I have a case where I show a full set of records on a plot, and then list a subset of those records, with additional details, in a datatable. I want users to be able to select a row of the datatable, and have the corresponding data point show as selected in the plot.

example subset selection

Because there is no way in Bokeh to specify subsets of a data source, a user has to use two data sources, one for the scatter plot and one for the data table, even though the underlying data for the two plots is the same. Additionally, users have to write a CustomJS callback and keep track of the indices themselves to produce the simple linked selection shown in the gif above. This is made more confusing by the unusual structure of the selected property on data sources that has 0d, 1d, and 2d properties that then contain indices.

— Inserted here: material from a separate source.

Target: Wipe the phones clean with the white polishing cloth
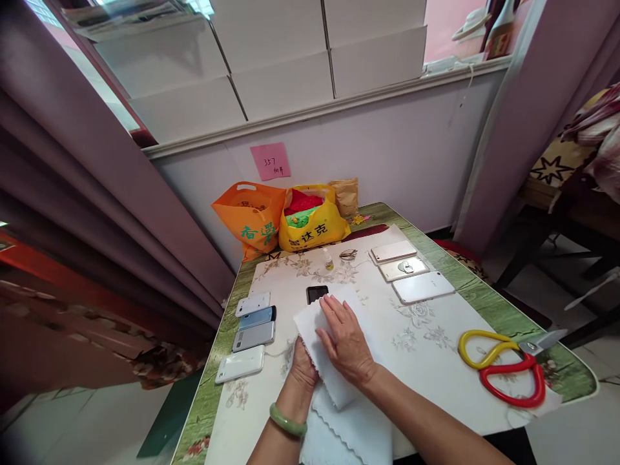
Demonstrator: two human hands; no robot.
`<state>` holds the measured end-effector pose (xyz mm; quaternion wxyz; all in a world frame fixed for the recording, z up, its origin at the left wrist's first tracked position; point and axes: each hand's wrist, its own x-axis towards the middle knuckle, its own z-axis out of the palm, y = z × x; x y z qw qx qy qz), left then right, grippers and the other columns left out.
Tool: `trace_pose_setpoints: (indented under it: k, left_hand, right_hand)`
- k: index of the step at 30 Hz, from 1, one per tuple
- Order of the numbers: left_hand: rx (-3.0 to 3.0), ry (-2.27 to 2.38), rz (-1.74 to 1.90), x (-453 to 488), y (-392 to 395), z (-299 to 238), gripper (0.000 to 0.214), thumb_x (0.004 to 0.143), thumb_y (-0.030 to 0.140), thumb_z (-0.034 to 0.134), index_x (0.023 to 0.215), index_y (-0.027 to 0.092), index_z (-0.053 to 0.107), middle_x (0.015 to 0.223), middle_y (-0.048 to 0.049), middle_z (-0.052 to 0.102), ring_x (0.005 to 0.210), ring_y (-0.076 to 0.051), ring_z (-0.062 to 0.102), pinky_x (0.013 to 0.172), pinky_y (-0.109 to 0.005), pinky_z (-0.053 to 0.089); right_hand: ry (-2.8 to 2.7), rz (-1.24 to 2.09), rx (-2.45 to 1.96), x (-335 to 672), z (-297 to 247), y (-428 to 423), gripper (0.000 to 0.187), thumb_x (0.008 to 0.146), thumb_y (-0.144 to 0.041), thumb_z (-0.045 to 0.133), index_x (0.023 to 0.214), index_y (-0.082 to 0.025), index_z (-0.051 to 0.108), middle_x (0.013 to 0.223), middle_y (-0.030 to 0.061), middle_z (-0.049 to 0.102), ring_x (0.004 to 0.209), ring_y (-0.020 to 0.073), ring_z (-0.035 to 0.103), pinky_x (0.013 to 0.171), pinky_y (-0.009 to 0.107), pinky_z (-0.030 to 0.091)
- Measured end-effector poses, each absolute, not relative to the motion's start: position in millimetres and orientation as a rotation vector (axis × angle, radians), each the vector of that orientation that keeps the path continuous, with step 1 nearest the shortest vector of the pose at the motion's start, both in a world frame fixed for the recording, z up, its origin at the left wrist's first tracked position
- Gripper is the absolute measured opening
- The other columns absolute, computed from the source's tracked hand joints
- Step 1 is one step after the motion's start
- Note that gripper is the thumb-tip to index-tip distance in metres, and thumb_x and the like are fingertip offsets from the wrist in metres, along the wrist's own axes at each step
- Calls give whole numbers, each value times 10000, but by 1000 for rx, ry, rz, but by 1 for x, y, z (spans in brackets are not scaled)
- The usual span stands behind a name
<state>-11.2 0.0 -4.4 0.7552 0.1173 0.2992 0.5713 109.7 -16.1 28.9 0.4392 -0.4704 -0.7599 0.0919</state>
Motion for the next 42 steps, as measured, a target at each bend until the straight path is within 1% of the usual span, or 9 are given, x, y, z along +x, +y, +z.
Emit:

from bokeh.plotting import Figure, output_file, show
from bokeh.models import CustomJS
from bokeh.models.sources import ColumnDataSource
from bokeh.io import vform
from bokeh.models.widgets import DataTable, TableColumn, Button

from random import randint
import pandas as pd

output_file("subset_example.html")

data = dict(
        x=[i for i in range(10)],
        y=[randint(0, 100) for i in range(10)],
        z=['some other data'] * 10
    )
df = pd.DataFrame(data)
#filtering dataframes with pandas keeps the index numbers consistent
filtered_df = df[df.y < 50]

#Creating CDSs from these dataframes gives you a column with indexes
source1 = ColumnDataSource(df)
source2 = ColumnDataSource(filtered_df)

fig1 = Figure(plot_width=300, plot_height=300)
fig1.circle(x='x', y='y', size=10, source=source1)

columns = [
        TableColumn(field="y", title="Y"),
        TableColumn(field="z", title="Text"),
    ]
data_table = DataTable(source=source2, columns=columns, width=400, height=280)

button = Button(label="Select")
button.callback = CustomJS(args=dict(source1=source1, source2=source2), code="""
        var inds_in_source2 = source2.get('selected')['1d'].indices;
        var d = source2.get('data');
        var inds = []

        if (inds_in_source2.length == 0) { return; }

        for (i = 0; i < inds_in_source2.length; i++) {
            ind2 = inds_in_source2[i]
            inds.push(d['index'][ind2])
        }

        source1.get('selected')['1d'].indices = inds
        source1.trigger('change');
    """)

show(vform(fig1, data_table, button))

Solution: a filterable data source

My proposal is to add a filterable data source that keeps track of which rows to provide to each renderer that is associated with it. This would allow users to specify subsets of data (e.g. filtered by the value of some column) for individual glyphs. Applications with multiple plots, each using a subset of the same data, would share the data in a similar way to how Bokeh allows plots to share full CDSs now. Linked selection between these plots would be automatic, so that users don't have to write a CustomJS callback to get the functionality shown above.

Constraints

We don't want to break any of the API on the CDS.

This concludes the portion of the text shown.